Pillsbury negotiated the final terms of the first Anglo-American cable match with Sir George Newnes, president of the London Chess Club. Sir George donated the Newnes Cup, held by the winning team each year until the next match. Pillsbury played on the first board for the US team in the first eight cable matches (+1 -2 =5). Pillsbury also helped prepare the US House of Representatives team for their 1897 cable match against the House of Commons.
Pillsbury was considered the strongest player in the US. He played two matches for the US championship against Showalter, winning both of the Pillsbury - Showalter US Championship (1897) (+10-8=3) and Pillsbury - Showalter US Championship (1898) (+7-3=2) matches. However Pillsbury was not especially eager to be named US champion: "I was not seeking the match, and even if I should win I shall leave Showalter in possession of the title; I am not in search of any title but one." The "one" title was, of course, World Champion. Pillsbury wrote to New York following his success at Hastings that there had been some talk of arranging a title match with Lasker, but, as with so many proposed world championship matches over the years, nothing came of it.

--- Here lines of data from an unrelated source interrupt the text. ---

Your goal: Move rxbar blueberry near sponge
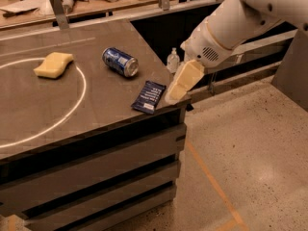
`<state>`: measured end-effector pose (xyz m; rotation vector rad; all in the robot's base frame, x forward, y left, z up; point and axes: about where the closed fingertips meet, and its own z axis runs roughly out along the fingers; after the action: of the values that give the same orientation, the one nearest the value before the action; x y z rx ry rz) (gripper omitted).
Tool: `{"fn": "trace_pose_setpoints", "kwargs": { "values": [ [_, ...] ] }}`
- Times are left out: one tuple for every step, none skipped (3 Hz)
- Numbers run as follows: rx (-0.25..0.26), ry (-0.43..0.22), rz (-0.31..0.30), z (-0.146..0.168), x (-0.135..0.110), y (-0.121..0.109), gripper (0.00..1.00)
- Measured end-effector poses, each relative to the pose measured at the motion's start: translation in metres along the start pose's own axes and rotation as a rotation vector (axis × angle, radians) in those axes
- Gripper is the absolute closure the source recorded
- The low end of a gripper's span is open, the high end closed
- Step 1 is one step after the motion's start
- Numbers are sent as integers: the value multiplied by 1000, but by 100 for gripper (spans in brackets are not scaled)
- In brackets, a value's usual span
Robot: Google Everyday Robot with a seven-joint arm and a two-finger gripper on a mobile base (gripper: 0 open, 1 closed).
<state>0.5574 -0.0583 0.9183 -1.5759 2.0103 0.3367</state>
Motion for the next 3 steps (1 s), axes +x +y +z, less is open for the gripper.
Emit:
{"fn": "trace_pose_setpoints", "kwargs": {
  "values": [
    [-32,-46,22,27,-8,3,0],
    [-60,-74,-3,58,-18,14,0],
    [-87,-71,-14,85,-24,21,0]
  ]
}}
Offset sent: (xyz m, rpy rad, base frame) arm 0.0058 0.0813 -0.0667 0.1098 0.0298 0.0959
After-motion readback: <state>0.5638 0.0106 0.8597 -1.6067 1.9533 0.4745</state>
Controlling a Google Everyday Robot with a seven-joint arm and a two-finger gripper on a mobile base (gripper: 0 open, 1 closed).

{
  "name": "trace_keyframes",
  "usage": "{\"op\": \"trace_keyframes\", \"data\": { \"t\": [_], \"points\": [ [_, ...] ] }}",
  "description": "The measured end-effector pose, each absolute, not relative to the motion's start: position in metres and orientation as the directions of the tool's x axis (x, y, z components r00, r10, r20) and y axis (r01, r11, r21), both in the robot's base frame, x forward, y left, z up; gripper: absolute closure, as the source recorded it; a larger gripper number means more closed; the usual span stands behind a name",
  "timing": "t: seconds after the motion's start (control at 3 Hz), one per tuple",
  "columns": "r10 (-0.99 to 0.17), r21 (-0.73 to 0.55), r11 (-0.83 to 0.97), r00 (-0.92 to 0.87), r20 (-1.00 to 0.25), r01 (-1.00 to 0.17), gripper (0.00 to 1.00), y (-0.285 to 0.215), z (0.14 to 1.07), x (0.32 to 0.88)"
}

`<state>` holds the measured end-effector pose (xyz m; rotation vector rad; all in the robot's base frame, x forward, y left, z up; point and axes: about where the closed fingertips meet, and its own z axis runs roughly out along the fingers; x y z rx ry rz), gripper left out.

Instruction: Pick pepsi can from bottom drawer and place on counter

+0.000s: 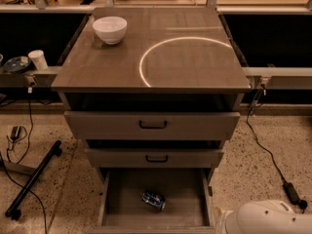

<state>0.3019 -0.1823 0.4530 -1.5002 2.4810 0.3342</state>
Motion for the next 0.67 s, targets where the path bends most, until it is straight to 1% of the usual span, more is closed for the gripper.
{"op": "trace_keyframes", "data": {
  "t": [0.33, 0.67],
  "points": [
    [-0.809, 0.032, 0.504, -0.485, -0.332, -0.863, 0.0, -0.1826, 0.404, 0.3124],
    [-0.803, 0.032, 0.513, -0.492, -0.337, -0.858, 0.0, -0.1823, 0.4003, 0.3187]
  ]
}}
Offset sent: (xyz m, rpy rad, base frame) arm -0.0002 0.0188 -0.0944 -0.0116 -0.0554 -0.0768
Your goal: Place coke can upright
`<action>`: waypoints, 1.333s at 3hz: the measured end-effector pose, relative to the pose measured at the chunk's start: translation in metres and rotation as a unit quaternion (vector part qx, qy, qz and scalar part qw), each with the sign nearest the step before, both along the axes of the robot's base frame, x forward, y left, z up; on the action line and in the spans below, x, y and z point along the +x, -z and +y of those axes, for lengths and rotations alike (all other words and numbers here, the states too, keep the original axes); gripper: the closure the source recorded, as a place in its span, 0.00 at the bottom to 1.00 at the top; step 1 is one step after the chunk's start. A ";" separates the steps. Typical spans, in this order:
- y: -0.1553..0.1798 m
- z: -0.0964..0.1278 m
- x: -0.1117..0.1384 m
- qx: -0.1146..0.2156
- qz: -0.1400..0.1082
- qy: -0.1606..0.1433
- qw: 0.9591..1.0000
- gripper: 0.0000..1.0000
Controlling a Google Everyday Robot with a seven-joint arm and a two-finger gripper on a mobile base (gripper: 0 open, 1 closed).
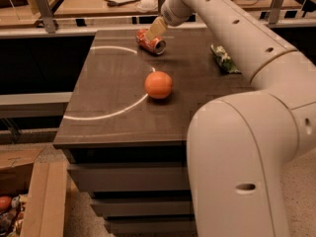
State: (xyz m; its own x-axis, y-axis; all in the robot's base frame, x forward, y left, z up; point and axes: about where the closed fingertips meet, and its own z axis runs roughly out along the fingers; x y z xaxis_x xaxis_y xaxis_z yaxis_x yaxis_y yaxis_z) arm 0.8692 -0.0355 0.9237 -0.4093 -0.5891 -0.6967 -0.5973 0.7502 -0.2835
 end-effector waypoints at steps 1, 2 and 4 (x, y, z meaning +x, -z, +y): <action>0.010 -0.005 -0.020 0.014 -0.009 0.004 1.000 0.40; 0.061 0.001 -0.043 0.010 0.018 -0.010 1.000 0.63; 0.095 0.012 -0.062 0.027 0.021 -0.040 0.999 0.38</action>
Offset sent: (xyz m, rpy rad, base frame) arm -0.0778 0.0080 -0.1333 0.0068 0.1097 0.0608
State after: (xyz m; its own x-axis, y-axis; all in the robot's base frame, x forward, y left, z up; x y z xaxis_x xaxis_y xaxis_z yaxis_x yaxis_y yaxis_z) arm 0.8076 -0.0231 0.8289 -0.3920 -0.5840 -0.7109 -0.6669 0.7127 -0.2177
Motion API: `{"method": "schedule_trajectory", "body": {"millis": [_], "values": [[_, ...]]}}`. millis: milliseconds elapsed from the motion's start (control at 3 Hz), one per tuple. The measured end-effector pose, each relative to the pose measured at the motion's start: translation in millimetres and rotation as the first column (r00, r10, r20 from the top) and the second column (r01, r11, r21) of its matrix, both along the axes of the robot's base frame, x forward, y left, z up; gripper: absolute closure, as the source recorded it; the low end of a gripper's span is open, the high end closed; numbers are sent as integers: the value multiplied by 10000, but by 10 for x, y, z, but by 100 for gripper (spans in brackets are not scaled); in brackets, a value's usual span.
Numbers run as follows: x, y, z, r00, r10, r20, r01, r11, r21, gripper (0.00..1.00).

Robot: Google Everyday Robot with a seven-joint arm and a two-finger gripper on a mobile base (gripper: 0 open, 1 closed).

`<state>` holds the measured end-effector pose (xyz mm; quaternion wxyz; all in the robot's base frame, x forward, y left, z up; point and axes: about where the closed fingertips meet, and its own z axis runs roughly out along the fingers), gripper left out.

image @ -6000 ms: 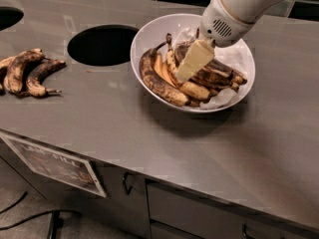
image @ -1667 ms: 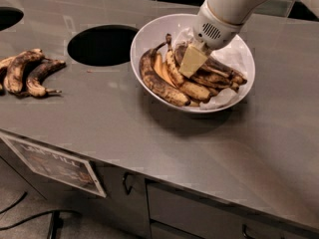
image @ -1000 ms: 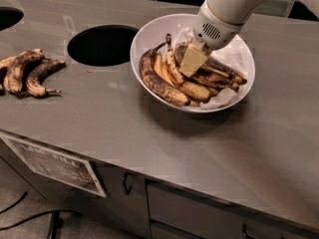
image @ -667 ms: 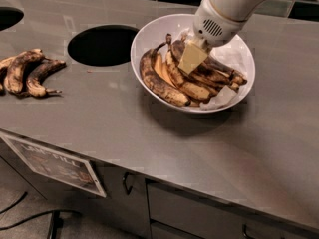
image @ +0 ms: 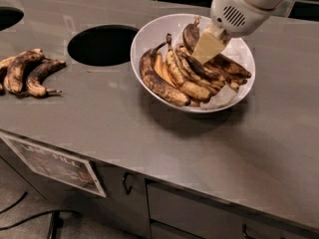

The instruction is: Pick banana from white bowl

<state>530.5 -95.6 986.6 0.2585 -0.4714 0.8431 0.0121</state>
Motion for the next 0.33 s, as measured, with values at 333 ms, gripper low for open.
{"method": "schedule_trajectory", "body": {"millis": [333], "values": [[-3,1,5,10000,2,10,-2,10000,0,100]]}}
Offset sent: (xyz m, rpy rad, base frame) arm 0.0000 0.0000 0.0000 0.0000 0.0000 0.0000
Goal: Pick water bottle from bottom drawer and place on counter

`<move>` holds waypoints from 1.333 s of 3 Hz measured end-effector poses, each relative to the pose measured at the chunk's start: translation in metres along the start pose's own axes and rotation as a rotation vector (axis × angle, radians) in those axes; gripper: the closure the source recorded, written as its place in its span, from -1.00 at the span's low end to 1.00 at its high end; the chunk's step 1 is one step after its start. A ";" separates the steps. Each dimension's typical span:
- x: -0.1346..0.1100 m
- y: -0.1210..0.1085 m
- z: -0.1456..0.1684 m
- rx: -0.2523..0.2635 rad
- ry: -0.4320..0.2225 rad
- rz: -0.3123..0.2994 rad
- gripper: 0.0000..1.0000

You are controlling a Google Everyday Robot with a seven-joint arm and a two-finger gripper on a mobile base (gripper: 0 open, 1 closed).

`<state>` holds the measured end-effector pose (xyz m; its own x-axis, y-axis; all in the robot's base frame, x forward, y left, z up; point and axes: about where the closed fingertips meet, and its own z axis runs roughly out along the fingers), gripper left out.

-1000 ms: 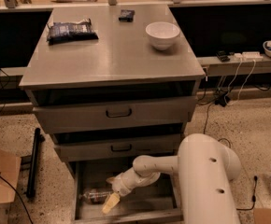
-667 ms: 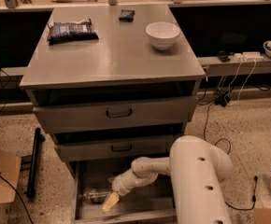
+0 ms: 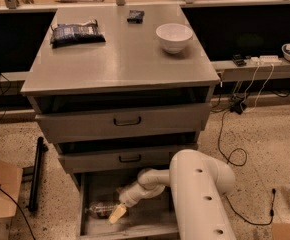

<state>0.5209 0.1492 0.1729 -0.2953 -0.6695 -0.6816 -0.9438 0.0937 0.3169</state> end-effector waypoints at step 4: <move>0.029 -0.012 0.043 -0.030 0.062 0.066 0.18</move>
Offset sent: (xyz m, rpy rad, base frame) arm 0.0042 0.0074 -0.0666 -0.0776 0.0988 -0.0126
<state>0.5173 0.1601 0.1209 -0.3457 -0.7070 -0.6169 -0.9176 0.1172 0.3798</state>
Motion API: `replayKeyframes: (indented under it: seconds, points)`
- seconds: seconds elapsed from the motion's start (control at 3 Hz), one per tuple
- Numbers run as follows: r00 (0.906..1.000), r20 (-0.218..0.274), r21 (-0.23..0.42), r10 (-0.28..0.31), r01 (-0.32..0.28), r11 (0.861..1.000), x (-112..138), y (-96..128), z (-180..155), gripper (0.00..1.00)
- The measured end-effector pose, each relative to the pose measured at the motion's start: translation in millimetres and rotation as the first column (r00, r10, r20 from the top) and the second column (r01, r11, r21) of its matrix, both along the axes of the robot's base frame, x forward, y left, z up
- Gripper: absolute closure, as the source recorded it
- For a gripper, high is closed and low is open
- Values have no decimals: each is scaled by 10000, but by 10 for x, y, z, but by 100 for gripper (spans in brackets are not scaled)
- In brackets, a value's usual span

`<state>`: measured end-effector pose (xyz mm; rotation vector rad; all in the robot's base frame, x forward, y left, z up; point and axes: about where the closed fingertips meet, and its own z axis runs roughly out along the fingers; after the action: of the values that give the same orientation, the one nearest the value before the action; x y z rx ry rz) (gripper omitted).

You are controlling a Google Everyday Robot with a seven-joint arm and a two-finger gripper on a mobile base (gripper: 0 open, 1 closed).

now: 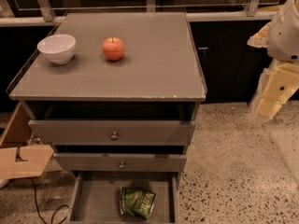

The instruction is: Pick green jalapeno chip bag from bottom drawer and place on counter

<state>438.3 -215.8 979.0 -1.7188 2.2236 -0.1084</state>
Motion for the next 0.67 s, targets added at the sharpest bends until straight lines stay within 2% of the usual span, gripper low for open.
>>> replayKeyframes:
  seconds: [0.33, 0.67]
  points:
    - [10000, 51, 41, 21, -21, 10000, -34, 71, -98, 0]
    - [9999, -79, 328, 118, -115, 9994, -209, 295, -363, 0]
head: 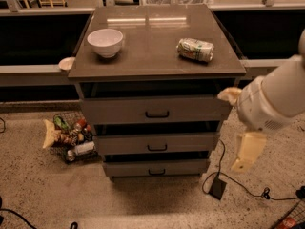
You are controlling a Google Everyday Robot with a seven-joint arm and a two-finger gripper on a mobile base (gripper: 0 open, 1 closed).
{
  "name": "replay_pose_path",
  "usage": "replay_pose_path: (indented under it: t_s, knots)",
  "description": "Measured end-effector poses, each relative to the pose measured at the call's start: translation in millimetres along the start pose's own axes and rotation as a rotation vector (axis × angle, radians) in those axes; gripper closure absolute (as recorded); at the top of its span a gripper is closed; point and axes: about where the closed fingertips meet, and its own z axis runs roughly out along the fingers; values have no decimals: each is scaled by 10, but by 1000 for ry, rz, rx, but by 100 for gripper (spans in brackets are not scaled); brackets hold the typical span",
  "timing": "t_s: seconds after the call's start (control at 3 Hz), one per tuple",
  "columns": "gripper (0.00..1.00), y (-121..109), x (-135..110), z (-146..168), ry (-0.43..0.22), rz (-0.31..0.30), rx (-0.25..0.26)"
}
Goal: Open bottom drawer
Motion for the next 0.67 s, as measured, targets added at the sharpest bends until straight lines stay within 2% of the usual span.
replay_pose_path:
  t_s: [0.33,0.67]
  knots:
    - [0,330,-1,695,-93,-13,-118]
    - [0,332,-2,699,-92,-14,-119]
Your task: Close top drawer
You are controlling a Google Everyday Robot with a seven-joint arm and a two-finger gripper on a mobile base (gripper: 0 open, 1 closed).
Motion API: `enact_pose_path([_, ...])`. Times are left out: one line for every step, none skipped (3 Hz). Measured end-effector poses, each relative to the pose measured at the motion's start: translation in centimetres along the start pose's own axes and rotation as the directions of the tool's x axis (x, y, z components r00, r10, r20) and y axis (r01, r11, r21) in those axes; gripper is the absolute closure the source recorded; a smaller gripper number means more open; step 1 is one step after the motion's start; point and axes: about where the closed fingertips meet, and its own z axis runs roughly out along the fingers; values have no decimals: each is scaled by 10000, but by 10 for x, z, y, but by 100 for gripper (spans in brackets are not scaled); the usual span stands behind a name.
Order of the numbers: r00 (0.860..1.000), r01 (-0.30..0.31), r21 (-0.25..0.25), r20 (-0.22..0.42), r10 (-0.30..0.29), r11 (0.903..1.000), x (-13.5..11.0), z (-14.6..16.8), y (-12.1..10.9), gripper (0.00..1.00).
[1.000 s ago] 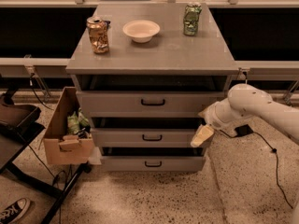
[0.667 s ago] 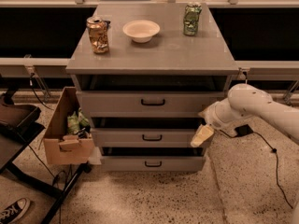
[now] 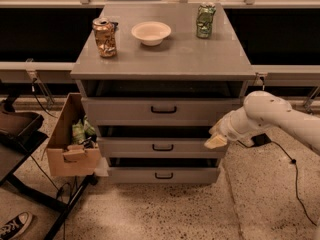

Pillsbury was accomplished at blindfold chess and often playing mutiple games blindfolded in his exhibitions. He set an early world record for number of simultaneous blindfold games, playing 20 games at Philadelphia in 1900. He was also a skilled checkers player, and would sometimes include checkers and whist games in his exhibitions. Pillsbury's exhibitions were quite impressive for the day. Jose Raul Capablanca wrote: "The effect of Pillsbury's displays was immediate. They electrified me, and with the consent of my parents I began to visit the Havana Chess Club."
Pillsbury played a number of consultation games over the years. Such games were sometimes played on off days of tournaments between players with no adjourned games. Pillsbury played with or against masters such as Henry Bird, Blackburne, Chigorin, David Janowski, Lasker, William Napier, Georg Marco, Frank Marshall, Carl Schlechter, Showalter, Tarrasch, Teichmann, and others.
While there is general agreement that Pillsbury died of syphilis, it is unknown when he contracted the disease. Syphilis shows great variability in its time course across patients and can easily mimic symptoms of other diseases, so a definitive answer is unlikely. Pillsbury was ill during the second half of the St. Petersburg tournament, which was attributed to influenza at the time. He was also quite ill during the Nuremberg tournament, and, of course, during Cambridge Springs. He suffered two strokes during the last year and a half of his life.
Pillsbury wrote no chess books. He wrote occasional newspaper reports on tournaments and matches and wrote a column for the Philadelphia Inquirer. Although there are few known correspondence games played by Pillsbury, one of the early correspondence chess organizations in the US was named in his honor (Pillsbury National Correspondence Chess Association).